Work instruction:
For this exercise, transcribe all of the entries exactly.

Exercise input:
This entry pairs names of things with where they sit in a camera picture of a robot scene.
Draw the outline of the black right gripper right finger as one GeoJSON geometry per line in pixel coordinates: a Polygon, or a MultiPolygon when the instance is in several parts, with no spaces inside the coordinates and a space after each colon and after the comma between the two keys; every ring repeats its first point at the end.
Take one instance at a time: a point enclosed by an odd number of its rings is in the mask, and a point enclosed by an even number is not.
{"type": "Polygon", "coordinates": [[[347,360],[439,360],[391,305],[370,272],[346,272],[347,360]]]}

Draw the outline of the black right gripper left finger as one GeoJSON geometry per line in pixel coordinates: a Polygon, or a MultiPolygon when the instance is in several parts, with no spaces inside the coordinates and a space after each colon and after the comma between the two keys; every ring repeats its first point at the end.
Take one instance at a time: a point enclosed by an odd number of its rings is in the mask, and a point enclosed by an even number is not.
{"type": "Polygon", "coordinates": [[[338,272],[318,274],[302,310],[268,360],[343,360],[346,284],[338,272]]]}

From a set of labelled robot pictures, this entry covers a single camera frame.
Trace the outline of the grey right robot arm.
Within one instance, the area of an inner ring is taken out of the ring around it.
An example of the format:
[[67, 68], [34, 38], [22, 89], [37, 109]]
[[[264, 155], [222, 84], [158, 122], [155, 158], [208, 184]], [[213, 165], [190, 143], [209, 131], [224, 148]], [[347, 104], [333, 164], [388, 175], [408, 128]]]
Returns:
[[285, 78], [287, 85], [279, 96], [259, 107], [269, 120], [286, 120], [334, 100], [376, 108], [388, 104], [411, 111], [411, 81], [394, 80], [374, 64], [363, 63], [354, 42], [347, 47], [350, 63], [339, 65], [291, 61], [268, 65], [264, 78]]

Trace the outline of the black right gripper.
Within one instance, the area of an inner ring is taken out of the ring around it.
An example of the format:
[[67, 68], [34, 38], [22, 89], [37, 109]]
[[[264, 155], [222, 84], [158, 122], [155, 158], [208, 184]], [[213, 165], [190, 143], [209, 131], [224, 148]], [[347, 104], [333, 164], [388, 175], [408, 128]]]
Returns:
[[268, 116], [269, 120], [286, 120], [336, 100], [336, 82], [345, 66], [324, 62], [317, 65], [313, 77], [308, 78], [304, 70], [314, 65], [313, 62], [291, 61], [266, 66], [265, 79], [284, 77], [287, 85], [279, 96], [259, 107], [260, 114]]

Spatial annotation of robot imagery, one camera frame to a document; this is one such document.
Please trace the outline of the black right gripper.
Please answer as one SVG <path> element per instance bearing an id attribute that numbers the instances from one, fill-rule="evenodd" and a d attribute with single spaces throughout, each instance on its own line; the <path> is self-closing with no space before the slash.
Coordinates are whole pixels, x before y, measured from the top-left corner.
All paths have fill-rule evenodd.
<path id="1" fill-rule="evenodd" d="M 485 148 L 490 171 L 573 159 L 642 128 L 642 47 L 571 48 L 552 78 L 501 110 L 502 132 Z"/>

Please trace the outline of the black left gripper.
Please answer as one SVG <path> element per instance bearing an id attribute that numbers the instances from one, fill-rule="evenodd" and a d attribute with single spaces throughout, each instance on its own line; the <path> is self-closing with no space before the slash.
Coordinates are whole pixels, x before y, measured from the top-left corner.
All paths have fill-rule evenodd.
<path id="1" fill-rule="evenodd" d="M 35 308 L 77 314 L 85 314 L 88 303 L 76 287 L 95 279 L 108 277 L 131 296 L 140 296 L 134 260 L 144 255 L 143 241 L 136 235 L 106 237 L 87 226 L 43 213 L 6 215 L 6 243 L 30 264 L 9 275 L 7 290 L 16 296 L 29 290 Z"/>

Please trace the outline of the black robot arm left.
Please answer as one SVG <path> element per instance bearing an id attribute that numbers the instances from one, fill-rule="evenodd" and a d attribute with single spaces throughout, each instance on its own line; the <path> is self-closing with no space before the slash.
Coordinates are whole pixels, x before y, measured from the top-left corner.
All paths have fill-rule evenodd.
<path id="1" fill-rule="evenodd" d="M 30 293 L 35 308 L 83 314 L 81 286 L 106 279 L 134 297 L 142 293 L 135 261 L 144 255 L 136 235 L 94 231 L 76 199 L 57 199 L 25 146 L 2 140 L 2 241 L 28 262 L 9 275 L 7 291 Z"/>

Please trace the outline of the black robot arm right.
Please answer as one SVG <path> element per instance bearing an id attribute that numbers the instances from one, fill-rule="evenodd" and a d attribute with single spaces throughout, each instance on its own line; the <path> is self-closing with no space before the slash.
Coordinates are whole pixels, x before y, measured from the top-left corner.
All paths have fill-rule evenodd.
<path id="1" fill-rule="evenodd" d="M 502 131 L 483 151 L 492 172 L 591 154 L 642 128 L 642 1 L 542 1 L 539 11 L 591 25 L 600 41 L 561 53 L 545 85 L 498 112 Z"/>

Your response:
This entry pairs names of things with where they sit in a camera picture of a robot scene.
Draw the outline of the black right gripper right finger as one GeoJSON geometry per line in pixel coordinates: a Polygon, or a MultiPolygon when the instance is in several parts, with no spaces inside the coordinates and a space after each colon and after the comma between the two keys; every ring repeats its first point at the end.
Take one instance at a time: a point enclosed by an odd number of its rings is in the mask, and a point enclosed by an even number is not.
{"type": "Polygon", "coordinates": [[[347,360],[439,360],[391,305],[370,272],[346,272],[347,360]]]}

Draw the outline of the black right gripper left finger as one GeoJSON geometry per line in pixel coordinates: a Polygon, or a MultiPolygon when the instance is in several parts, with no spaces inside the coordinates and a space after each colon and after the comma between the two keys; every ring repeats its first point at the end.
Take one instance at a time: a point enclosed by an odd number of its rings is in the mask, and a point enclosed by an even number is not.
{"type": "Polygon", "coordinates": [[[338,272],[318,274],[302,310],[268,360],[343,360],[346,284],[338,272]]]}

From a set of labelled robot pictures, this entry covers a single camera frame.
Trace the outline of the grey right robot arm.
Within one instance, the area of an inner ring is taken out of the ring around it.
An example of the format:
[[67, 68], [34, 38], [22, 89], [37, 109]]
[[[264, 155], [222, 84], [158, 122], [155, 158], [208, 184]], [[213, 165], [190, 143], [209, 131], [224, 148]], [[347, 104], [333, 164], [388, 175], [408, 128]]]
Returns:
[[285, 78], [287, 85], [279, 96], [259, 107], [269, 120], [286, 120], [334, 100], [376, 108], [388, 104], [411, 111], [411, 81], [394, 80], [374, 64], [363, 63], [354, 42], [347, 47], [350, 63], [339, 65], [291, 61], [268, 65], [264, 78]]

Trace the outline of the black right gripper.
Within one instance, the area of an inner ring is taken out of the ring around it.
An example of the format:
[[67, 68], [34, 38], [22, 89], [37, 109]]
[[[264, 155], [222, 84], [158, 122], [155, 158], [208, 184]], [[213, 165], [190, 143], [209, 131], [224, 148]], [[347, 104], [333, 164], [388, 175], [408, 128]]]
Returns:
[[268, 116], [269, 120], [286, 120], [336, 100], [336, 82], [345, 66], [324, 62], [317, 65], [313, 77], [308, 78], [304, 70], [314, 65], [313, 62], [291, 61], [266, 66], [265, 79], [284, 77], [287, 85], [279, 96], [259, 107], [260, 114]]

Spatial annotation of robot imagery, one camera frame to a document; this is one such document.
Please trace the outline of the black right gripper.
Please answer as one SVG <path> element per instance bearing an id attribute that numbers the instances from one, fill-rule="evenodd" and a d attribute with single spaces throughout, each instance on its own line; the <path> is self-closing with no space before the slash.
Coordinates are whole pixels, x before y, measured from the top-left corner.
All paths have fill-rule evenodd.
<path id="1" fill-rule="evenodd" d="M 485 148 L 490 171 L 573 159 L 642 128 L 642 47 L 571 48 L 552 78 L 501 110 L 502 132 Z"/>

Please trace the outline of the black left gripper.
Please answer as one SVG <path> element per instance bearing an id attribute that numbers the instances from one, fill-rule="evenodd" and a d attribute with single spaces throughout, each instance on its own line; the <path> is self-closing with no space before the slash.
Coordinates are whole pixels, x before y, measured from the top-left corner.
All paths have fill-rule evenodd.
<path id="1" fill-rule="evenodd" d="M 35 308 L 77 314 L 85 314 L 88 303 L 76 287 L 95 279 L 108 277 L 131 296 L 140 296 L 134 260 L 144 255 L 143 241 L 136 235 L 106 237 L 87 226 L 43 213 L 6 215 L 6 243 L 30 264 L 9 275 L 7 290 L 16 296 L 29 290 Z"/>

Please trace the outline of the black robot arm left.
Please answer as one SVG <path> element per instance bearing an id attribute that numbers the instances from one, fill-rule="evenodd" and a d attribute with single spaces throughout, each instance on its own line; the <path> is self-closing with no space before the slash.
Coordinates are whole pixels, x before y, measured from the top-left corner.
All paths have fill-rule evenodd.
<path id="1" fill-rule="evenodd" d="M 30 293 L 35 308 L 83 314 L 81 286 L 106 279 L 134 297 L 142 293 L 135 261 L 144 255 L 136 235 L 94 231 L 76 199 L 57 199 L 25 146 L 2 140 L 2 241 L 28 262 L 9 275 L 7 291 Z"/>

Please trace the outline of the black robot arm right.
Please answer as one SVG <path> element per instance bearing an id attribute that numbers the instances from one, fill-rule="evenodd" and a d attribute with single spaces throughout, each instance on its own line; the <path> is self-closing with no space before the slash.
Coordinates are whole pixels, x before y, measured from the top-left corner.
All paths have fill-rule evenodd.
<path id="1" fill-rule="evenodd" d="M 502 131 L 483 151 L 492 172 L 591 154 L 642 128 L 642 1 L 542 1 L 539 11 L 591 25 L 600 41 L 561 53 L 545 85 L 498 112 Z"/>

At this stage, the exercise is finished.